Structural Characterization and Evolutionary Analysis of Toll-Like Receptor Gene Family in African Hunting Dog

Huanxin Zhang1,2, Hongshuo Tang3, Jun Chen1, Yu Zang1,2, Xuexi Tang1,2,* and Ying Wang1,2,*

1College of Marine Life Sciences, Ocean University of China, Qingdao 266100, China

2Laboratory of Marine Ecology and Environmental Science, Qingdao National Laboratory for Marine Science and Technology, Qingdao 266237, China

3College of Information Science and Engineering, Ocean University of China, Qingdao 266100, China

ABSTRACT

The innate system plays a major role in the recognition of microbial component. Mammalian toll like receptor (TLR) were evolutionary conserved protein and have contributed to the understanding of the host defense processes against infection. Researches have been performed on the evolution in many species, but the evolutionary characteristics of African hunting dog TLR genes are scared. The available genome sequence of African hunting dog offers us the way to examine the innate immunity of this endangered carnivore. 10 TLR genes (TLR1-10) were initially identified from the African hunting dog and lesser panda. The results showed that most of the TLR genes were very conservative in the African hunting dog. We found 6 of ten TLR genes had the evidence of positive selection, only a small proportion of sites show evidence of selection, ranging from 0 to 9. In the present study, only four and three common positive selection codons were identified in rabies virus associated TLRs (TLR3 and TLR7); we speculated that the virus associated TLRs were mainly under purifying selection. In conclusions, the TLR genes were mainly shaped by purifying selection, and the limit number of positive selection codons may be resulted from ancient functional adaptation in the carnivores.


Article Information

Received 02 May 2018

Revised 23 June 2018

Accepted 30 June 2018

Available online 24 January 2020

Authors’ Contribution

XT and YW conceived and designed the work. HZ performed the experiments and wrote the article. HT and JC helped in performing the experiments. YZ helped in the data analysis.

Key words

Lycaon pictus, Innate system, TLRs, Evolutionary analysis.
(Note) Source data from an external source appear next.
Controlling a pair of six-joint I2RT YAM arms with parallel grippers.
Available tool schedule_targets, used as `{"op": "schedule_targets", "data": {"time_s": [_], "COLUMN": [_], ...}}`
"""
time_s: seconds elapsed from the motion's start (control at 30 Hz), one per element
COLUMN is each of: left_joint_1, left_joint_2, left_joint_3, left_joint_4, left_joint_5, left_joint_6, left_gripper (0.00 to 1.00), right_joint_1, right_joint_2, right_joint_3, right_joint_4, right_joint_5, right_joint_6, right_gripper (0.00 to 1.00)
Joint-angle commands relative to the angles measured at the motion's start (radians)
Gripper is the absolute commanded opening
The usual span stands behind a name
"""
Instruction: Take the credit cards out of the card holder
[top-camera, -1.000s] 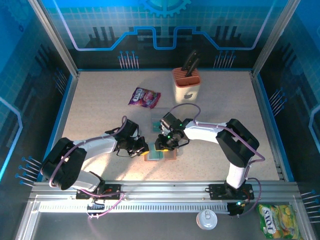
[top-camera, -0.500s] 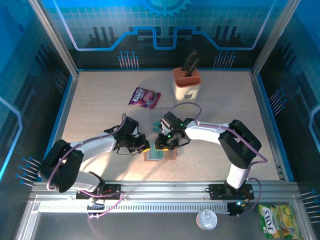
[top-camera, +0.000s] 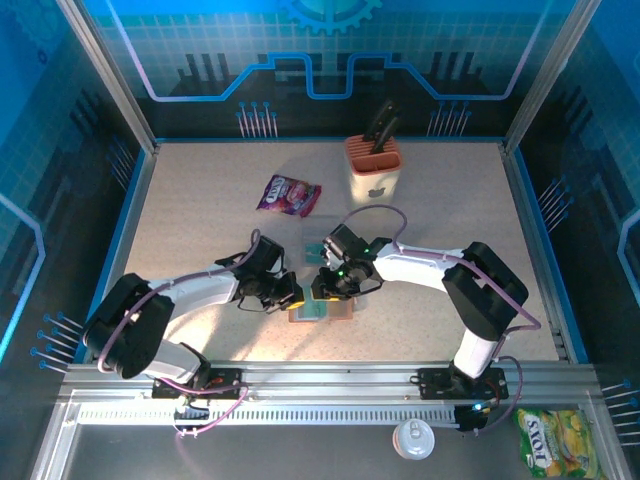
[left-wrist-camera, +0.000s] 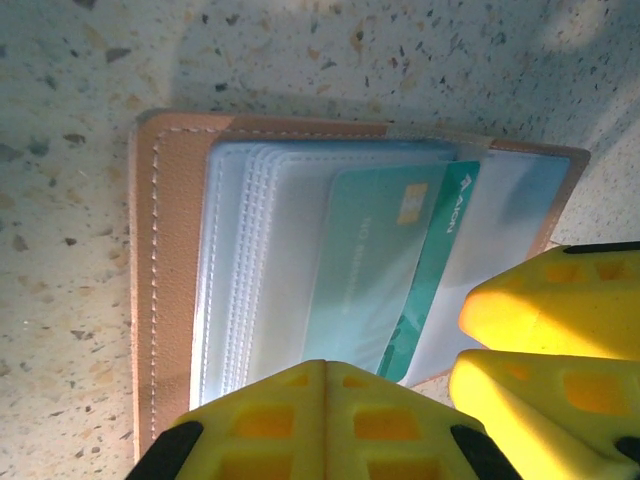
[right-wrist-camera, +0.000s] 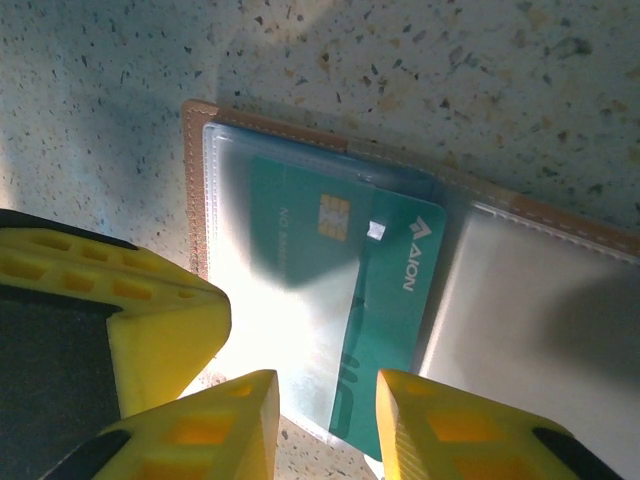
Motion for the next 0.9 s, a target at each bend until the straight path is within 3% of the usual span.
{"op": "schedule_targets", "data": {"time_s": [0.0,0.87], "left_joint_1": [-0.006,-0.007], "left_joint_2": [0.022,0.051], "left_joint_3": [0.015,0.007], "left_joint_4": [0.001,-0.02], "left_joint_5": [-0.01,-0.028], "left_joint_6": [0.007,0.001], "left_gripper": [0.07,0.07], "right_joint_1": [-0.002,-0.038], "right_joint_2": [-0.019,0.014], "right_joint_3": [-0.016,-0.077], "right_joint_4": [0.001,0.091], "right_joint_5": [-0.001,-0.059], "right_joint_6": [0.005,0.026], "right_gripper": [0.33,0.32]}}
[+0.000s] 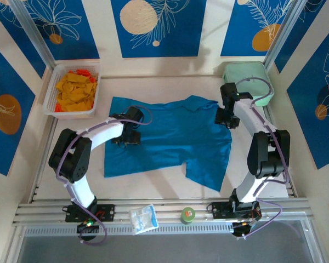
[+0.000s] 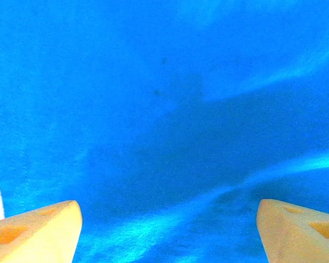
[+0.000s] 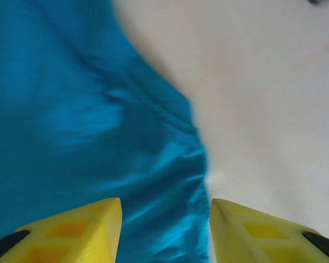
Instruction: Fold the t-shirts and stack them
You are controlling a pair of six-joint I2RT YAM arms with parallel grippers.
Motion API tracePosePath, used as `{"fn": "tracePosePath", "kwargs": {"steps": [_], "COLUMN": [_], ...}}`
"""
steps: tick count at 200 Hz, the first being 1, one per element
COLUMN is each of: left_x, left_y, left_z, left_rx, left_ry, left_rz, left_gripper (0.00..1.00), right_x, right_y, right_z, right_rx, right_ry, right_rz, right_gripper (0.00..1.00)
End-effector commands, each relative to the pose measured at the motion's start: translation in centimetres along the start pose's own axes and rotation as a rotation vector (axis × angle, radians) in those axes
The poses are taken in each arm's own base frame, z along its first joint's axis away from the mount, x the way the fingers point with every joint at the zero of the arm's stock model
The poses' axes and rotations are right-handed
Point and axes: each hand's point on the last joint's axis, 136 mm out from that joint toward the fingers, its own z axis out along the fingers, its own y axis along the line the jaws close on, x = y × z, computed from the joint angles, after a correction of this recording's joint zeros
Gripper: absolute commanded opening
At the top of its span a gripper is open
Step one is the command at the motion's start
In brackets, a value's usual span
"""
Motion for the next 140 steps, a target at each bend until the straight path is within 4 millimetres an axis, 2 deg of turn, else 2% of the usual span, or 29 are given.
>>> {"fn": "tracePosePath", "kwargs": {"steps": [1, 20, 48, 78, 103, 140], "left_x": [-1.2, -1.9, -1.8, -1.2, -0.5, 0.8], "left_y": [-0.3, -1.1, -1.8, -1.9, -1.9, -2.0], "left_z": [-2.1, -2.5, -2.3, -2.0, -1.7, -0.9], "left_rx": [0.012, 0.047, 0.077, 0.078, 0.081, 0.077], "left_ry": [-0.015, -0.025, -0.033, -0.029, -0.025, -0.001], "left_rz": [0.032, 0.029, 0.018, 0.019, 0.013, 0.016], "left_gripper": [0.84, 0.84, 0.84, 0.84, 0.83, 0.83], "right_x": [-2.1, -4.6, -8.1, -11.5, -12.9, -13.6], "right_y": [3.7, 4.4, 5.6, 5.9, 5.7, 5.2], "right_z": [0.3, 2.0, 4.5, 5.8, 6.9, 9.6], "right_rx": [-0.151, -0.133, -0.151, -0.143, -0.133, -0.114], "right_ry": [-0.002, -0.011, -0.034, -0.076, -0.084, -0.048], "right_rz": [-0.068, -0.103, -0.129, -0.130, -0.131, -0.125], "right_gripper": [0.46, 0.44, 0.42, 0.41, 0.42, 0.43]}}
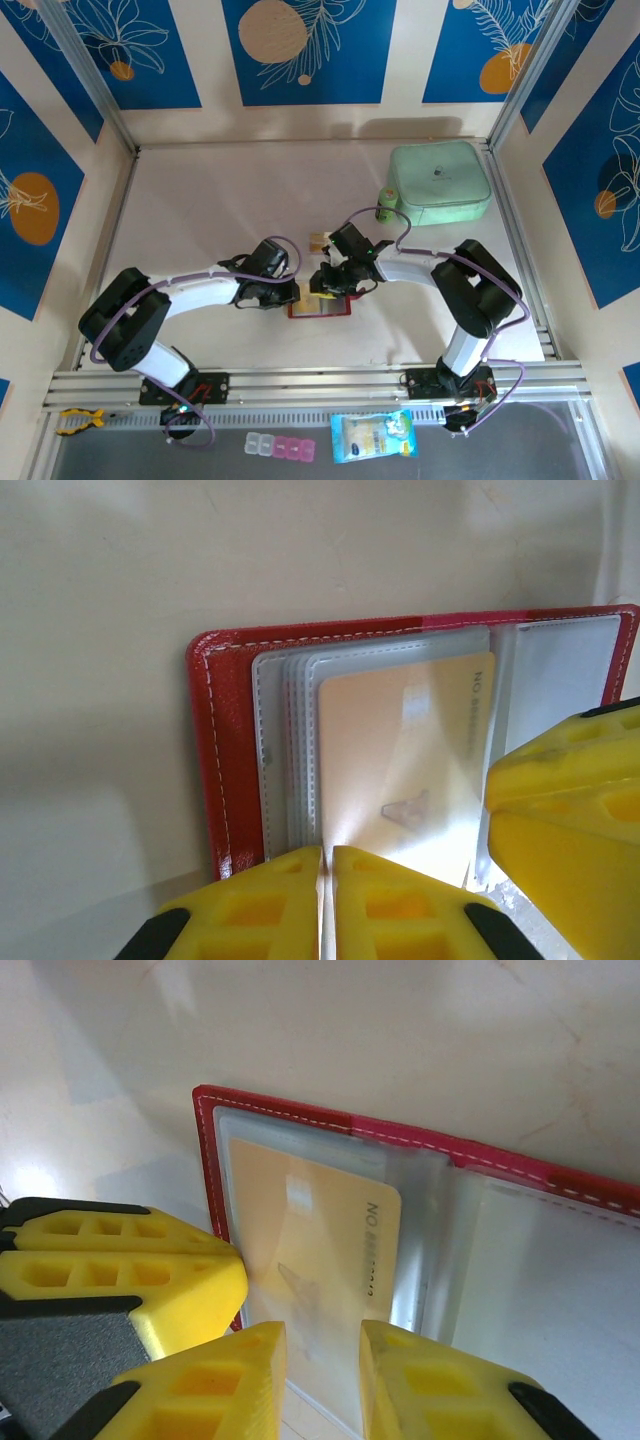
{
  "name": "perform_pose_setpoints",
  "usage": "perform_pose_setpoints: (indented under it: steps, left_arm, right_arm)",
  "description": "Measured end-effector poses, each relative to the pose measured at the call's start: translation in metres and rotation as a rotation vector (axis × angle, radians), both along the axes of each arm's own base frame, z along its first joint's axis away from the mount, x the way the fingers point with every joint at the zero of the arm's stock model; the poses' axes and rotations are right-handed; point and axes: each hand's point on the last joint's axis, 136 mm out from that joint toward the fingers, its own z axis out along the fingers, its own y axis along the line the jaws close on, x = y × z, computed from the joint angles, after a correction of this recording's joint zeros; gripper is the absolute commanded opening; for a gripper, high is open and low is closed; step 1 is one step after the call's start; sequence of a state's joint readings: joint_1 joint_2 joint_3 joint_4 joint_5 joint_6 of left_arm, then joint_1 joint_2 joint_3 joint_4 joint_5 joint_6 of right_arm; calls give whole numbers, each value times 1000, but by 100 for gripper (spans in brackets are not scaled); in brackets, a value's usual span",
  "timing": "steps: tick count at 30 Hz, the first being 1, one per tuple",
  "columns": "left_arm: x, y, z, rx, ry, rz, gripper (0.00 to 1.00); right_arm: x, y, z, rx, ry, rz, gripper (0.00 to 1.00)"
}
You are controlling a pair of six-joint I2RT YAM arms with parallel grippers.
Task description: Take the credit cards out of the card holder
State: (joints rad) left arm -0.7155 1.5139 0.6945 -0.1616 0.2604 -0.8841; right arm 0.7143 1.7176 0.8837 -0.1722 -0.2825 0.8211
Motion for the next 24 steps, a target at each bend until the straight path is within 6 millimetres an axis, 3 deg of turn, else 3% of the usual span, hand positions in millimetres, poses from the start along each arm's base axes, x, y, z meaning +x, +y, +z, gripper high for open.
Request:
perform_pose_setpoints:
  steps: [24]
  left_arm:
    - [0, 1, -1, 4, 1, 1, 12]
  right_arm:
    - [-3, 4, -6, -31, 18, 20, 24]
DOI: https://dx.doi.org/10.17582/journal.pjz/20180503070501

* Corresponding authors: tangxx@ouc.edu.cn;

ywang@ouc.edu.cn

0030-9923/2020/0002-0625 $ 9.00/0

Copyright 2020 Zoological Society of Pakistan



Introduction

Traditionally, the innate system can be divided into the adaptive immunity and innate immunity in mammals (Akira et al., 2001). As an ancient host-defense, the innate immunity can be activated by signaling through Toll-like receptor (TLR) (Kaisho and Akira, 2003). Mammalian TLRs belong to the type-I transmembrane proteins which contain three domains: an intracellular Toll/interleukin-1 receptor (TIR) domain, a transmembrane region and an extracellular leonine-rich repeat (LRR) domain (Kaisho and Akira, 2003). Mammalian TLR genes are previously classified into six subfamilies according to their phylogenetic relationship and recognition of microbial component: the TLR 1 subfamily (TLR1, TLR2, TLR6 and TLR10); the TLR 9 subfamily (TLR7, TLR8 and TLR9); the TLR 11 subfamily (TLR11, TLR12 and TLR13); the TLR3 subfamily; the TLR4 subfamily and the TLR5 family (Helena et al., 2011). TLRs can also be divided in non-viral TLRs (TLR3, 7, 8, 9) and viral TLRs (TLR1, 2, 4, 5, 6 and 10) according to their ligand recognition (Barton, 2007; Chaturvedi and Pierce, 2009; Carty and Bowie, 2010). At least fifteen TLR members were existed in the vertebrate ancestor, including TLR1-5, 7-9, 11-14, 19, 21 and 22 (Oshiumi et al., 2008; Temperley et al., 2008).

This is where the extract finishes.